« Nous voulions par ce programme rendre l’affliction, le repentir et la joie, le désir à travers des pages profanes et sacrées de ces deux compositeurs ». C’est Sabine Devieilhe qui énonce en ces mots la thématique et la raison d’être de ce nouvel enregistrement consacré à Bach et Haendel. Pas même besoin de mots pour justifier ce programme à nos yeux. Par un choix judicieux d’œuvres que beaucoup sépare pourtant, elle compose avec Raphaël Pichon et l’ensemble Pygmalion une sorte de macro-oratorio, un opéra seria de poche qui ne laisse nullement indifférent.

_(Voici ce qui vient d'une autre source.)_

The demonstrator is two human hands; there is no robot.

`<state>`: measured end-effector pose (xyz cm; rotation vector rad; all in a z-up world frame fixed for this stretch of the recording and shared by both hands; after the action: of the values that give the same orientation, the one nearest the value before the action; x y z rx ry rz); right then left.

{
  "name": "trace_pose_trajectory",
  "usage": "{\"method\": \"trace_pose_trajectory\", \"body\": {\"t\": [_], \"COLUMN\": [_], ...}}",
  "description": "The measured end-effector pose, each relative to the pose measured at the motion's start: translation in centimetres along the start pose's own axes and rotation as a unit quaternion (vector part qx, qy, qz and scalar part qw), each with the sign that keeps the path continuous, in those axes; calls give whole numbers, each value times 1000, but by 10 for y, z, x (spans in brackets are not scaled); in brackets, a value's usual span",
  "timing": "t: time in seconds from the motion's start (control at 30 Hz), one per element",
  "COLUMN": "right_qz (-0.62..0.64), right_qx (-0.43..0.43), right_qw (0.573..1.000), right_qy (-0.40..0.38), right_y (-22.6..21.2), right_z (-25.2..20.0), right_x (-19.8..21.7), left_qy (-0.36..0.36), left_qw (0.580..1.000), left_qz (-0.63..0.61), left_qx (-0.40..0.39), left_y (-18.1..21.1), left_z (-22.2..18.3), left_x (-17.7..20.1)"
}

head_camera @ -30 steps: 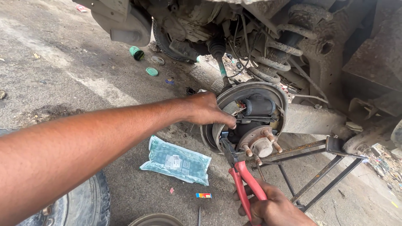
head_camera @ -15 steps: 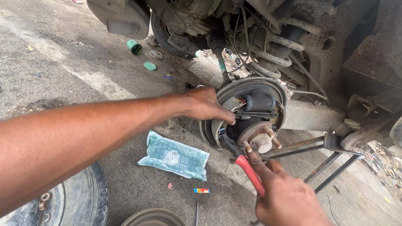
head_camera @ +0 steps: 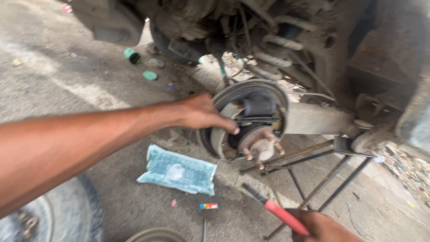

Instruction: Dismantling and preparing to replace brake shoes on a rear drum brake assembly.

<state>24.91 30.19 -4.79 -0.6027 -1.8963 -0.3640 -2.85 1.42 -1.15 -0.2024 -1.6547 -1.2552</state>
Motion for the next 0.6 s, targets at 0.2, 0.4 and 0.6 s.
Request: {"method": "trace_pose_trajectory", "body": {"t": [0.2,0.4,0.6], "right_qz": [397,551,526], "right_qx": [-24,20,-44], "right_qw": [917,833,849], "right_qy": [-12,-52,-31], "right_y": [92,8,-35], "right_z": [34,-18,-34], "right_x": [30,60,71], "left_qy": [36,44,24], "left_qw": [999,999,995], "left_qz": [6,18,53], "left_qx": [20,20,82], "left_y": [16,13,19], "left_z": [-7,-2,-6], "left_x": [1,-2,0]}}
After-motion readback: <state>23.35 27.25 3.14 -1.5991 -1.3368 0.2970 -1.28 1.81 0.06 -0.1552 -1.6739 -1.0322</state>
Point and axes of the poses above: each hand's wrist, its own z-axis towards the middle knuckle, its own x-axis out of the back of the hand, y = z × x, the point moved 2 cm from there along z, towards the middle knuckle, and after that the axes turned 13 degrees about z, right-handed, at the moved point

Le premier intérêt réside dans l’opposition nette de Haendel et Bach, malgré la thématique qui les unit. Chacun traite les tourments ou la douleur à sa façon : Bach par le raffinement mélodique et les circonvolutions harmoniques vertigineuses, Haendel par le drame opératique saisissant qu’on lui connaît. Agencés selon des proximités de tonalités et d’instrumentation, les numéros parfois épars (tirés de la Brockes-Passion, de Giulio Cesare ou du Livre de chants de Schemelli) s’enchaînent comme s’ils avaient été écrits pour être joués ensembles.
Le chant sacré « Mein Jesu! was vor Seelenweh » donne la couleur de cette enregistrement. Délicatement accompagnée de Thomas Dunford, Sabine Devieilhe tire le meilleur de ce petit bijou à la ligne sinueuse aux enchaînements harmoniques bouleversants. La Sinfonia de la cantate Wir müssen durch viel Trübsal est un interlude d’une vigueur époustouflante, où Matthieu Boutineau s’acquitte de son solo d’orgue avec brio.
La cantate Mein Herze schwimmt im Blut retrouve le recueillement douloureux qui ouvrait l’enregistrement. On s’éprend particulièrement de l’air « Stumme seufzer, stille Klagen », où la ligne de chant s’enroule autour d’un solo de hautbois qui ferait pleurer les pierres. La voix de Sabine Devieilhe y est d’une luminosité idéale, et si quelques grincheux lui reprocheront telle voyelle trop ouverte, on leur rétorquera que c’est une bagatelle à payer pour que les timbres de la voix et de l’instrument se confondent aussi bien.
Le passage à Haendel se fait dans le drame. La baguette jusqu’alors lumineuse et rayonnante de Raphaël Pichon est soudainement plus tourmentée, plus opératique, puisque d’opéra il s’agit (on se paye même le luxe d’un Stéphane Degout pour la réplique de la Brockes-Passion). Plus exposée vocalement, Sabine Devieilhe ne souffre aucunement des difficultés de l’écriture händelienne. Son « Piangerò la sorte mia » culmine sur un contre-ré qui semble pourtant d’une facilité confondante.
Postlude optimiste à un programme sombre, la cantate Jauchzet Gott in allen Landen nous montre la face vocalisante de la chanteuse. On goûte aussi aux brillants solos intrumentaux de l’ensemble Pygmalion dans cette œuvre qui culmine sur un « Alleluia » tendrement jubilatoire. Le cheminement psychologique de la douleur à la délivrance qui nous est offert constitue la réelle force de ce programme, combiné avec intelligence, musicalité et sensibilité.